The stretch from the line with "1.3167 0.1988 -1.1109" through the line with "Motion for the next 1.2" in the records below: write it out exactly, and nothing else.

+--

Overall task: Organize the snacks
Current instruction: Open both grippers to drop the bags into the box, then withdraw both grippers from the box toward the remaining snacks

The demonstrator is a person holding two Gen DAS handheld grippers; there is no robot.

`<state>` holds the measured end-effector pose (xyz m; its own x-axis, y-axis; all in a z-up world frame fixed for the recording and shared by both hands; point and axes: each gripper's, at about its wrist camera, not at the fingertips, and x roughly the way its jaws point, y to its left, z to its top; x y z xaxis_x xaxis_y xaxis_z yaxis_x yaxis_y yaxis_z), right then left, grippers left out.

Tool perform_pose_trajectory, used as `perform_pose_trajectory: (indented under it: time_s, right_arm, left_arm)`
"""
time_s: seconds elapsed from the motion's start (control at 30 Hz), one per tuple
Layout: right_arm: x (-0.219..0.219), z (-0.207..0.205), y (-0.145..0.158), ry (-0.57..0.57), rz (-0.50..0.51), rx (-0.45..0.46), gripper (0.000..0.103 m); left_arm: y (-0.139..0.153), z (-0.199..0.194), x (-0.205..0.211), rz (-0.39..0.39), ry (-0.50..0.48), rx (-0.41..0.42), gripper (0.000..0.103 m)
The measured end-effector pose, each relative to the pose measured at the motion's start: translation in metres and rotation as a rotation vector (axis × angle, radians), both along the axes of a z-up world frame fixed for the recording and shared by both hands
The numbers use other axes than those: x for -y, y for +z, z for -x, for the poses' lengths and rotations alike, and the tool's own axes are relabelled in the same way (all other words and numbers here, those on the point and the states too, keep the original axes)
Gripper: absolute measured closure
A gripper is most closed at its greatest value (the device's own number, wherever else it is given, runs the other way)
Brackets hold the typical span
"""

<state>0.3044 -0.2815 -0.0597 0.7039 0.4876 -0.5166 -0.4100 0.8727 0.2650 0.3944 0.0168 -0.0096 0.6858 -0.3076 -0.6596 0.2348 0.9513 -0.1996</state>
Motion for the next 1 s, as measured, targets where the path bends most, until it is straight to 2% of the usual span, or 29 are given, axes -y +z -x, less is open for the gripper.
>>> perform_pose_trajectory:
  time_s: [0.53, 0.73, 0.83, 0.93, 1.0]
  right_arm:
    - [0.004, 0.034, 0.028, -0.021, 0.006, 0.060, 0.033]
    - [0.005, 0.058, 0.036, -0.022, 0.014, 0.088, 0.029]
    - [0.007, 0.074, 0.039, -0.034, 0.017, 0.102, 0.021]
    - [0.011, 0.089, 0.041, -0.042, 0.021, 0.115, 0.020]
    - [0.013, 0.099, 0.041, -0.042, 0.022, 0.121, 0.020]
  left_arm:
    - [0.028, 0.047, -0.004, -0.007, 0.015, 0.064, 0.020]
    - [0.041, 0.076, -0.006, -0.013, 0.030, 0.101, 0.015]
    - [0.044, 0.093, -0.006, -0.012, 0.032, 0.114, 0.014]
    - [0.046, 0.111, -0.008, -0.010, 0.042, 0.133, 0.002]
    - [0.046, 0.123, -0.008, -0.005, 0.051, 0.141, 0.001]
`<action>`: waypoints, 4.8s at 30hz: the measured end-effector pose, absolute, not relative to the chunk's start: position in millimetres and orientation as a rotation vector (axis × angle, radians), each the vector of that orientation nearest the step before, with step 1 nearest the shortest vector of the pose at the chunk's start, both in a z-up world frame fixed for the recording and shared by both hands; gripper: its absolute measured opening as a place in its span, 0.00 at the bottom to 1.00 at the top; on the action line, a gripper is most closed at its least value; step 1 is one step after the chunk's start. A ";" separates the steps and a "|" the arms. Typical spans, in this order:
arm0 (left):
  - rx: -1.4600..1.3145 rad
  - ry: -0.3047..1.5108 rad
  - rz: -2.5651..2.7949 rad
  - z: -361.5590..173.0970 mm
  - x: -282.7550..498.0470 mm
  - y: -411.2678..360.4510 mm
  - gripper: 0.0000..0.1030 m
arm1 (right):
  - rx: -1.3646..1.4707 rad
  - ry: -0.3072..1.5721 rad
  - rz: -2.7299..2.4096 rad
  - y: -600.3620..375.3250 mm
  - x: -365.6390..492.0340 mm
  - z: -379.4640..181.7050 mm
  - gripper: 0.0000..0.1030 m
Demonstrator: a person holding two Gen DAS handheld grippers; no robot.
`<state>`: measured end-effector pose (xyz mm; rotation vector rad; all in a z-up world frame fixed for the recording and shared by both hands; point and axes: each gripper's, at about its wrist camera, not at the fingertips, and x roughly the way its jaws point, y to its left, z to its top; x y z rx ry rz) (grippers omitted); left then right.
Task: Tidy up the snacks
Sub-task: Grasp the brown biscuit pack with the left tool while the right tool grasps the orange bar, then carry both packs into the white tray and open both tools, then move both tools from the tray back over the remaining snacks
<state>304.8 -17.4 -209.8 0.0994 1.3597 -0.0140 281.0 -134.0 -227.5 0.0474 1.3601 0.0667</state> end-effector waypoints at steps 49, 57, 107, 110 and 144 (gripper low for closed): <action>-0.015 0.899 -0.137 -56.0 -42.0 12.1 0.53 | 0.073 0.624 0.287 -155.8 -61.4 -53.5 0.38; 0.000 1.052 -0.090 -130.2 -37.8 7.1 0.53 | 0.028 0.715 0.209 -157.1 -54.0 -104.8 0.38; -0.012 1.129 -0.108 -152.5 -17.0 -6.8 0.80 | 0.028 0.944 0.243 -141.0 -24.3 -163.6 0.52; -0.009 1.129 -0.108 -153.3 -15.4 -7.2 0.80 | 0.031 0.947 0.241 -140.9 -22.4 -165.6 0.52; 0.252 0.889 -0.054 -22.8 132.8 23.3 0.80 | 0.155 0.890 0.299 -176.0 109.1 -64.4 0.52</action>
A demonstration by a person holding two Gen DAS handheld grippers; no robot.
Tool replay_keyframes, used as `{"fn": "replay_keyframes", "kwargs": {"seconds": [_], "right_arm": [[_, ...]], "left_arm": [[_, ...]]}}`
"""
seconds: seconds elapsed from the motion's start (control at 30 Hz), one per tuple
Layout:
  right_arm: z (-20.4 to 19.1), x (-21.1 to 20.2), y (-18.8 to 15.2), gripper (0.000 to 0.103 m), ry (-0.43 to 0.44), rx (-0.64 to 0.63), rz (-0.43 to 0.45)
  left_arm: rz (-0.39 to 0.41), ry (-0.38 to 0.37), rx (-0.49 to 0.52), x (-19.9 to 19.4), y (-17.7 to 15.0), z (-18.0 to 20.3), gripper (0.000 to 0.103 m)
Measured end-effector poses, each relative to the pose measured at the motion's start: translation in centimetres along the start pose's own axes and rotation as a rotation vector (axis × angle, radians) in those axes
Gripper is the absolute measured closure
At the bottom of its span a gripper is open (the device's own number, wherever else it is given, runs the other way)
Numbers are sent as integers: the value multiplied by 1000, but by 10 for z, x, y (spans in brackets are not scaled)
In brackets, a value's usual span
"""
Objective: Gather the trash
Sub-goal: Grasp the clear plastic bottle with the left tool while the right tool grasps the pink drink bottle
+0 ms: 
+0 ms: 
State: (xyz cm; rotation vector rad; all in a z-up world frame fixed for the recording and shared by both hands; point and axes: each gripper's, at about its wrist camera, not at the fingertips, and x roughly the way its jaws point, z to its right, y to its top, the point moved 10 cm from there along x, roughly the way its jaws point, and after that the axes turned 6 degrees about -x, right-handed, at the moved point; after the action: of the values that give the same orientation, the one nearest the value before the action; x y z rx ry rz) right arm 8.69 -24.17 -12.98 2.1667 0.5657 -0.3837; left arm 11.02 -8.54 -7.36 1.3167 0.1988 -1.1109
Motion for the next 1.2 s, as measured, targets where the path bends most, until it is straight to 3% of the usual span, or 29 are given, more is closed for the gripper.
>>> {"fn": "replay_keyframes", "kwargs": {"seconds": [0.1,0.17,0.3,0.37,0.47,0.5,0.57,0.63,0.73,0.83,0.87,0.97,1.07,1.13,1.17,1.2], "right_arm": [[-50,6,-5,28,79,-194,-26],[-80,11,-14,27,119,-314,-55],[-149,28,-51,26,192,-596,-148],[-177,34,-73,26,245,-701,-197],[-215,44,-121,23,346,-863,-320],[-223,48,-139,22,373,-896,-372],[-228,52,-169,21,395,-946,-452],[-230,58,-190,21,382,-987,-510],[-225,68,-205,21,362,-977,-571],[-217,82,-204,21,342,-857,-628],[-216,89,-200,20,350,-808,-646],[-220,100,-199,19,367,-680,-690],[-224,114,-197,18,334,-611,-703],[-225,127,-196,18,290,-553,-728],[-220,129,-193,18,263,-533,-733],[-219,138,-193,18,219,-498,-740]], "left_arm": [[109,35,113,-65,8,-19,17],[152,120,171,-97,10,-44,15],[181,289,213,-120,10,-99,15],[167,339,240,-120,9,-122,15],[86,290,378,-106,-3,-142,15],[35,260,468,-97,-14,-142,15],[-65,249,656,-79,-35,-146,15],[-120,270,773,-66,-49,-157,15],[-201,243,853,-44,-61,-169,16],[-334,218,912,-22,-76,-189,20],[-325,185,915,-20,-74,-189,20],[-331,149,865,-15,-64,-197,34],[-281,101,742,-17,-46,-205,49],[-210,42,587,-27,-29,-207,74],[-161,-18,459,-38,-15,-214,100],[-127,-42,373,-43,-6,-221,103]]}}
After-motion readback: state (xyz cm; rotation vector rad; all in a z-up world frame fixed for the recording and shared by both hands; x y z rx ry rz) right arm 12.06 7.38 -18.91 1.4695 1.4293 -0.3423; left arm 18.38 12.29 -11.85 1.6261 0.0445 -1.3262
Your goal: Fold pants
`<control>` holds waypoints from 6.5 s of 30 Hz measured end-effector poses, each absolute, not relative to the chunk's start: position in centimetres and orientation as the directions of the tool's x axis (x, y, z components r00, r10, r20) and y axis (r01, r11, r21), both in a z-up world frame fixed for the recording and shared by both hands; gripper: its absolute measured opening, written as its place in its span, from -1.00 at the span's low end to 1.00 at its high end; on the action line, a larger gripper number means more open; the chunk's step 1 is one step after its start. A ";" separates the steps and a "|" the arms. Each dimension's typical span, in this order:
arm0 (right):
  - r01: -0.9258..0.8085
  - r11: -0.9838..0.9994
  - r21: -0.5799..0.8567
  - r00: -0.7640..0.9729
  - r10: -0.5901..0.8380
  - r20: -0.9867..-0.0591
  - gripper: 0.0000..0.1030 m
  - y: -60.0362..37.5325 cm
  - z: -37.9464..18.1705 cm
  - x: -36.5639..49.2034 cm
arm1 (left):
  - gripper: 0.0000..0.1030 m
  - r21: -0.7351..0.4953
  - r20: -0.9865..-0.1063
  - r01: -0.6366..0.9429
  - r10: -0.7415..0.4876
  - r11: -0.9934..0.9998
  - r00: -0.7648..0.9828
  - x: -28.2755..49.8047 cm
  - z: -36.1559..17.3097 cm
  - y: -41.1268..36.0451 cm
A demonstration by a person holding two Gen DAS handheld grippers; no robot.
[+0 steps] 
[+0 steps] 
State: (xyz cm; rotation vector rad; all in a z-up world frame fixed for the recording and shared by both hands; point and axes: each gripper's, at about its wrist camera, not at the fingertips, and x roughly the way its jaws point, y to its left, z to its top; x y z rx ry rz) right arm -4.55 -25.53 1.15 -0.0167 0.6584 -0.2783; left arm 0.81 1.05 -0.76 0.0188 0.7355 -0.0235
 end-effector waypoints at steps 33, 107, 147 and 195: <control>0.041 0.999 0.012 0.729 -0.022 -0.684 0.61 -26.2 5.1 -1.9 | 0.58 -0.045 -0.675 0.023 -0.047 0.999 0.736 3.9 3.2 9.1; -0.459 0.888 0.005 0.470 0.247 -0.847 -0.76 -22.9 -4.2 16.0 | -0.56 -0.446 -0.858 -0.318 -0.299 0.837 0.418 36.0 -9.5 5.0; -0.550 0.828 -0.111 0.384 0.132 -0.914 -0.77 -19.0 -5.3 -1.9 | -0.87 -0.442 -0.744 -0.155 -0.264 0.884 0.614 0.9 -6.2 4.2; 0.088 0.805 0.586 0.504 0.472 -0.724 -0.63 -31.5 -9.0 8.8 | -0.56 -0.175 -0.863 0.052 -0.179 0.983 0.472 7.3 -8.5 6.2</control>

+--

Solution for this exercise =
State: (xyz cm; rotation vector rad; all in a z-up world frame fixed for the recording and shared by both hands; point and axes: each gripper's, at about its wrist camera, not at the fingertips, and x roughly the way its jaws point, z to its right, y to its top, the point moved 10 cm from there along x, roughly the way its jaws point, and after that the axes turned 6 degrees about -x, right-handed, at the moved point; after the action: of the values that give the same orientation, the one nearest the value before the action; x y z rx ry rz) right arm 8.69 -24.17 -12.98 2.1667 0.5657 -0.3837; left arm 11.02 -8.54 -7.36 1.3167 0.1988 -1.1109
Motion for the next 1.2 s, as measured, targets where the path bends most, until it is straight to 3% of the usual span, or 29 are given, more is closed for the gripper.

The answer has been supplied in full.